Action for damages. Chatham State Court. Before Judge Mikell.
Plaintiff Polite alleges that he purchased a seafood platter from defendant Carey Hilliards Restaurants, Inc., and that while eating the seafood platter a piece of fishbone contained in said platter became lodged in his throat causing medical expense and other damages. When deposed, plaintiff testified that the one inch piece of fishbone was concealed within the portion of fish served on the platter, that there was nothing unusual in the appearance of the piece of fish before he ate it; and that the fish tasted fine. Defendant's evidence is that fish fillets which it served were processed and purchased from a third party (not a party to the action).

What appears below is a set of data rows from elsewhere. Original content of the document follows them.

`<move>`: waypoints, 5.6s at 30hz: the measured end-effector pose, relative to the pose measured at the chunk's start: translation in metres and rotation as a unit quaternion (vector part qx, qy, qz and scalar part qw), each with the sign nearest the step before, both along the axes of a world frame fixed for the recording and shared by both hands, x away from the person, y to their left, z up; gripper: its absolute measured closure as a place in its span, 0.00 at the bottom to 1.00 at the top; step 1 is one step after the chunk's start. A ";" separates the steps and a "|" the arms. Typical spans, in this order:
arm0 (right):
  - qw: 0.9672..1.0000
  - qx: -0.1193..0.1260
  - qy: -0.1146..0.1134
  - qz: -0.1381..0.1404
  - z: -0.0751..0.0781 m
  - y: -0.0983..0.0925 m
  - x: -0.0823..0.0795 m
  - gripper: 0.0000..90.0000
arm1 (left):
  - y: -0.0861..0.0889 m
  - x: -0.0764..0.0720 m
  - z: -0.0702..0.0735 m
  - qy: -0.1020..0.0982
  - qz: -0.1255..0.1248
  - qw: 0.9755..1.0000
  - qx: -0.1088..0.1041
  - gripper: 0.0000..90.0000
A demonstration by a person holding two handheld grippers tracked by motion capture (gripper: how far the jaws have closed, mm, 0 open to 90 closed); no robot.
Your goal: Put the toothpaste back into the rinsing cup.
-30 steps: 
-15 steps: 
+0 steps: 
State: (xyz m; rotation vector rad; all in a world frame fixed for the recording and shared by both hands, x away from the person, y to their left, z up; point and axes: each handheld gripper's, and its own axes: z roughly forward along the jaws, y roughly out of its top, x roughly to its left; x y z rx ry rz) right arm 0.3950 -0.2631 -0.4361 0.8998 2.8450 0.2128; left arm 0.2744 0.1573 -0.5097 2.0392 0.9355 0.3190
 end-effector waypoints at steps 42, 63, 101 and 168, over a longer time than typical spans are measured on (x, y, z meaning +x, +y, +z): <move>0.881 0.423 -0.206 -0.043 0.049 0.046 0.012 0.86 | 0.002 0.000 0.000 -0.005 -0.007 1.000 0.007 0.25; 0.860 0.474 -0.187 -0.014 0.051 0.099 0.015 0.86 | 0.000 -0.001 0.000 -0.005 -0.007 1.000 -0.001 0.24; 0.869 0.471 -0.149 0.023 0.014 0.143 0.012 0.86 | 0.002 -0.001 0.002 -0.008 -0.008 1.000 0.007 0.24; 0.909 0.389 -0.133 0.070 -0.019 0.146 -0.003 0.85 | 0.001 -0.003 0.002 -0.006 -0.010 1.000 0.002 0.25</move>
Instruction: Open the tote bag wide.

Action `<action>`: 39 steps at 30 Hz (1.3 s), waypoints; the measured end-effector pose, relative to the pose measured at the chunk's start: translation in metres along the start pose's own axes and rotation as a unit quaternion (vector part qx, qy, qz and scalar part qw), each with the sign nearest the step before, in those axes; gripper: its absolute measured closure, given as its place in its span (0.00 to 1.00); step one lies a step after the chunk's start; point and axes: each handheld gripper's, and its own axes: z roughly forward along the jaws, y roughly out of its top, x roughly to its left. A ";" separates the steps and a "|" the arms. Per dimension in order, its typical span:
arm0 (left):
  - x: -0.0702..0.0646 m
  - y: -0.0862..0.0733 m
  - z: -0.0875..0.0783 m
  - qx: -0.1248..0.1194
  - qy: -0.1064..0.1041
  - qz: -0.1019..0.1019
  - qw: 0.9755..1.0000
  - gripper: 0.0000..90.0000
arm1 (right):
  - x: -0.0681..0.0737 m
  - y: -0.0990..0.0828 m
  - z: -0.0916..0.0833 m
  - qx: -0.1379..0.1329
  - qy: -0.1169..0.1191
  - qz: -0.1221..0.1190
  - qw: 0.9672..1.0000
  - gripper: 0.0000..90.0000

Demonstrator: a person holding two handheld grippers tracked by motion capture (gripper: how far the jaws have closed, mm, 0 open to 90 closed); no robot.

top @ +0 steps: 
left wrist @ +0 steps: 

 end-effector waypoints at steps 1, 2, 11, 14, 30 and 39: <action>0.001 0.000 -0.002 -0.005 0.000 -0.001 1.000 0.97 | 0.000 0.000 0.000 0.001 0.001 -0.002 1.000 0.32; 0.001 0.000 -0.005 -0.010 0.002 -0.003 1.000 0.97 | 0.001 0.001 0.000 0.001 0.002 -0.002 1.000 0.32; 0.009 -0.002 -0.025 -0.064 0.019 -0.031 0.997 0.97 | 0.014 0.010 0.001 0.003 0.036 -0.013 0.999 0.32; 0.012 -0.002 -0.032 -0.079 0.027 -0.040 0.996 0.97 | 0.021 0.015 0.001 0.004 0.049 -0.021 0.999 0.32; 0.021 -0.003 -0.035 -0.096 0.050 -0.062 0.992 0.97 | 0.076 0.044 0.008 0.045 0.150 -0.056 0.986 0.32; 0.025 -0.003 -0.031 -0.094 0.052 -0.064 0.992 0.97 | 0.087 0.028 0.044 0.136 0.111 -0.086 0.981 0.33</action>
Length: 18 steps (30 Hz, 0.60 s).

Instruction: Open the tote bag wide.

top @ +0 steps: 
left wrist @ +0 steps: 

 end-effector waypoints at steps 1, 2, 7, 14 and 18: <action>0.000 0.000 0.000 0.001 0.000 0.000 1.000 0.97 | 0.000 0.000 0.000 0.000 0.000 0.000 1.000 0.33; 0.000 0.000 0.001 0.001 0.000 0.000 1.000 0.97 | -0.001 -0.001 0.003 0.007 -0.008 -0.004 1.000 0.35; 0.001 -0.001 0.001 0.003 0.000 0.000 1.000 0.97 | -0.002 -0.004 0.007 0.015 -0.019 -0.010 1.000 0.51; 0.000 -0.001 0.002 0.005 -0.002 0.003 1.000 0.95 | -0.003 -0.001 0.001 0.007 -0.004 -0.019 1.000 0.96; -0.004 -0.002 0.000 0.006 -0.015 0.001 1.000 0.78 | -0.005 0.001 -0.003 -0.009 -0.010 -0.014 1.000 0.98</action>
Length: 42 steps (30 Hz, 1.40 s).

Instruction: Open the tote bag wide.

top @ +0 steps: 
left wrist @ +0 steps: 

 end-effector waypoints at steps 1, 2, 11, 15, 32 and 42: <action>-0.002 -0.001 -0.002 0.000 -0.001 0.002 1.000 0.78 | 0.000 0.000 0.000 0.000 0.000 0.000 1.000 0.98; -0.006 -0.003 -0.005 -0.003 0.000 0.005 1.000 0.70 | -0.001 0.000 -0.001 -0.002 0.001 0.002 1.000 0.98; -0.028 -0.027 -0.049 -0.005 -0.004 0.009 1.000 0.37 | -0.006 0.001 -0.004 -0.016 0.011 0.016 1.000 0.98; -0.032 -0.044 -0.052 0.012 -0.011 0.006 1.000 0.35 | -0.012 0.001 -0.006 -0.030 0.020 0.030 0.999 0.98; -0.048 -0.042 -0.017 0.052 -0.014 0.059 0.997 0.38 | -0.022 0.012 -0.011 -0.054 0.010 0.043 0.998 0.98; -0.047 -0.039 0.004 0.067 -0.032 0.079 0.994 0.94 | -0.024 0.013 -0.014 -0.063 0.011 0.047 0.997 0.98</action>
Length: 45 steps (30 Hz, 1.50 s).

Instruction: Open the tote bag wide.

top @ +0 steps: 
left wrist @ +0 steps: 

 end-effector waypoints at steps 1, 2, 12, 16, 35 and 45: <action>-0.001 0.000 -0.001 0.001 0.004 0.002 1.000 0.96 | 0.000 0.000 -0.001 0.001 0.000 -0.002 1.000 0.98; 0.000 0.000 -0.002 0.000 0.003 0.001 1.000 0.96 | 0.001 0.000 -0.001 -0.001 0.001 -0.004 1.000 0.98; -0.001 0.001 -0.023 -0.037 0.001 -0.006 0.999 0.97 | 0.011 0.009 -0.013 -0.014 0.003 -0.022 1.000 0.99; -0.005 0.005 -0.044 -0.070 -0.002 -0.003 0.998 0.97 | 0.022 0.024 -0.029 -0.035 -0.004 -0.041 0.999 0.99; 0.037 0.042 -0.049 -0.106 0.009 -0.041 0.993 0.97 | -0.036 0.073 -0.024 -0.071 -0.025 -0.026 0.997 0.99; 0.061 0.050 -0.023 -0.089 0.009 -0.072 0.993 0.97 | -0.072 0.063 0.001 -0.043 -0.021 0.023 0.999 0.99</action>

Defendant's motion for summary judgment was granted. Plaintiff appeals arguing that issues remain as to negligence and as to whether the fish was adulterated. Held:
1. The presence of a piece of fishbone in a portion of fish does not authorize an inference of negligence in preparing and furnishing the food to plaintiff. The defendant was not required, in the exercise of ordinary care, to discover and eliminate every piece of bone. Norris v. Pig'n Whistle Sandwich Shop, 79 Ga. App. 369, 374 (2a) (53 SE2d 718).
Also, we note that plaintiff has failed to rebut evidence that the fish fillet was processed by a third party from whom it was purchased and that the fishbone was concealed within the fish fillet. No issues remain as to negligence.
2. Plaintiff contends that the fish was adulterated food as defined by OCGA 26-2-26 (1). OCGA 26-2-26 (1) provides that a food shall be deemed to be adulterated if: "It bears or contains any poisonous or deleterious substance which may render it injurious to health; but, in case the substance is not an added substance, such food shall not be considered adulterated under this paragraph if the quantity of such substance in such food does not ordinarily render it injurious to health." (Emphasis supplied.) Contrary to plaintiff's contention, medical evidence is not necessary to establish the proposition that a one inch piece of fishbone in a fish fillet does not ordinarily render it injurious to health. Such is a matter of common knowledge. "A particle of bone in a food prepared from [fish] is something which one might ordinarily expect to find in the food, and one should anticipate its presence and guard against possible injury from swallowing it." Norris v. Pig'n Whistle Sandwich Shop, 79 Ga. App. 369, 375 (a), supra. The trial court did not err in granting summary judgment in favor of defendant.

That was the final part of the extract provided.